Photo: Talyn Sherer
Malted barley, hops, water and yeast—if there’s one thing that beer has going for it in the world of fermented beverages, it’s the great diversity of flavors that a brewer can coax out of these four main and important ingredients. For many beer drinkers, when the word “beer” comes to mind, tastes of light-toasted grain and grassy/floral bitterness pops into mind. This is what mainstream beer has been for so many people over the last 120 years, but there is a style of beer that goes back centuries, which owes its existence to necessity and ungovernable factors: the wild ale.
Known typically as “sour” beer, this ale’s origins are derived from often-uncontrollable variances in yeast and hygiene. Wild ales were and are considered to be infected, spoiled or “green” mistakes in the brewing process. You definitely don’t want yeast strains such as Lactobacillus, Brettanomyces (Brett), and Pediococcus showing up in your IPAs, pilsners and stouts—they’ll destroy an otherwise tasty beer. But when you want some “funk,” a little “cheese” and some jaw-locking tartness, those “critters” mentioned above can create beautifully complex and extraordinary beers in those same styles—if done properly.
Locally, there are three breweries that have been experimenting with wild yeast strains to make some funky sour beers: Epic’s Elder Brett and Old Sage Brett, Squatters’ Fifth Element Farmhouse Saison and 529 Oud Bruin, and Red Rock’s Rêve Tripel and Paardebloem Dandelion Ale.
For years, I’ve been referring to Red Rock’s Brewmaster, Kevin Templin, as the “Beer Yogi” in my writings. His Zen approach to brewing gives his beers focus that incorporates a total togetherness of body and mind. Whoa … that’s some serious hippy beer shit right there! Because Templin has his annual release of Red Rock’s very special wild ale, Paardebloem, out right now, Templin’s name was the first to pop into my head. He has the perfect insight to describe wild ales to newbies. Plus, I got the chance to try the beers that have become such an important part of his life.
As Kevin and I walked around the Red Rock Brewing Company brewing facility, he had a lot of great insight on wild ales that breaks them down into terms that are easily understood. In 2001, while at the Great American Beer Festival, Templin came across a Brett beer that was aged in Chardonnay barrels. It was a life-changing experience for him, and after acquiring the recipe, he immediately got to work at home to duplicate it. That was almost 15 years ago. In that time, Templin and the rest of the brewhouse crew have had a lot of time to hone their skills on the wide variety of beer that have that “funk” factor, and can now turn them into some seriously challenging beers. “It’s like artwork,” Templin says. “It’s a version of what someone else has done before—it’s just a different interpretation on it.”

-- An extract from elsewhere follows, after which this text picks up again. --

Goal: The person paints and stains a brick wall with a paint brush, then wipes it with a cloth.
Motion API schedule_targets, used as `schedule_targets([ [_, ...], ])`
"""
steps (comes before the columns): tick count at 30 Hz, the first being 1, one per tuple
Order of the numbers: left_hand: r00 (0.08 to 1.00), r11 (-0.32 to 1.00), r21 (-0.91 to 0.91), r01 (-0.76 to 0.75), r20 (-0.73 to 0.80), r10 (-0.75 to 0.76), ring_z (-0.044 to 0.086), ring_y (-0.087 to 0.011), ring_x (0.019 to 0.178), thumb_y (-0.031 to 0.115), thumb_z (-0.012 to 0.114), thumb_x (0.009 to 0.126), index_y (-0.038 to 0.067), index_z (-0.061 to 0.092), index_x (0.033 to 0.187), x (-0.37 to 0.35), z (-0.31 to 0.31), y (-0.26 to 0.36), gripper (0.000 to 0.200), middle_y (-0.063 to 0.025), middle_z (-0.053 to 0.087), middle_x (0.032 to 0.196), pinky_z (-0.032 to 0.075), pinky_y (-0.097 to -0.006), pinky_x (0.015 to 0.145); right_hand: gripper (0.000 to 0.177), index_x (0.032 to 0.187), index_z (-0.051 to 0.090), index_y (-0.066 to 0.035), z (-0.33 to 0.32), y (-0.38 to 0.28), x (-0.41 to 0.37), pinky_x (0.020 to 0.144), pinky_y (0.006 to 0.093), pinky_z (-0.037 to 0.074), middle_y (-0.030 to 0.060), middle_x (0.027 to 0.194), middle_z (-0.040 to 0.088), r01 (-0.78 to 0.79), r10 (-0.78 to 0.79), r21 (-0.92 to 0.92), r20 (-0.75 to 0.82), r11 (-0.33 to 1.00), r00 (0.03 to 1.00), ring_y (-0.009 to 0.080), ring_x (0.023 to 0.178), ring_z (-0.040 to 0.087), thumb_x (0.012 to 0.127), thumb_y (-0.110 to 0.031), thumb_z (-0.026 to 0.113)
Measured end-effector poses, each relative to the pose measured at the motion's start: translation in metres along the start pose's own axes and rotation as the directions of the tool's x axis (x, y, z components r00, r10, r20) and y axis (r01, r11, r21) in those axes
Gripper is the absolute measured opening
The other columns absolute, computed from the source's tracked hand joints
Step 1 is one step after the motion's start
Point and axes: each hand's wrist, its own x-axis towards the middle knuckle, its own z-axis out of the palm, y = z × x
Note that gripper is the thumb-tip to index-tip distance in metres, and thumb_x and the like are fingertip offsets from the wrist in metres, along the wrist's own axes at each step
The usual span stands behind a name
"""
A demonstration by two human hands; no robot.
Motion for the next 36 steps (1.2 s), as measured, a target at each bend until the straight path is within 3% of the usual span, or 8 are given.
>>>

His interpretations have taken traditional styles and turned them into a slightly funky, stronger but quite drinkable version of themselves. “In the case of the Belgian Tripel, Rêve,” says Templin, “the way the tartness from the bugs plays off the sweetness of the base beer—it brings a nice balance of sweet and sour that I think transforms the beer into something else entirely.” Because of their transformative qualities, a good sour ale can last for hours instead of minutes in the glass. You’ll find layers upon layers of complexity that you won’t find in other styles of beer. Templin recommends that you “get romantic with the beer.” Treat them gently with a nice piece of stemware. Get to know what you like and dislike about different styles, but don’t just dive into into the most “sour puss” styles you can find. Fond of wines? Templin says these are great gateway beers that have some very some nice vinious qualities that can make them very appealing to those that typically don’t like traditional beers.
Red Rock’s Paardebloem (Flemish for dandelion) is a collaborative ale that was made with New Belgium Brewing Co. It was made during the hop shortage of 2007. Since brewers were having a tough time getting the hops they needed, beer makers had to be a little more innovative when it came to recipes. The two breweries decided to go with dandelion greens for bittering instead of hops. Combining these unorthodox ingredients with used Chardonnay barrels, more “funky critters” and a little time, they created a wild ale that is deeply complex and constantly evolving.
Paardebloem has earned numerous awards, including a Gold Medal at the 2012 Great American Beer Festival in the experimental beer category, a Gold Medal at the 2012 North American Brewers Association’s Mountain Brewers Festival, and recently, it won Gold in the Experimental Beer category at the 2014 World Beer Cup. Because it’s brewed in limited quantities, it’s only available at Red Rock’s three restaurants and bottle shop at 443 N. 400 W. in Salt Lake City. Looking to the future, Templin believes that sour/wild beers are the way of things to come in regard to the evolution of craft beer. Sour beers take you out of the beer box and put you into an exciting, ever-evolving brewing world. The world of beer is so vast and ever changing, I don’t think brewers have even scratched the surface of what beer really can be. Cheers!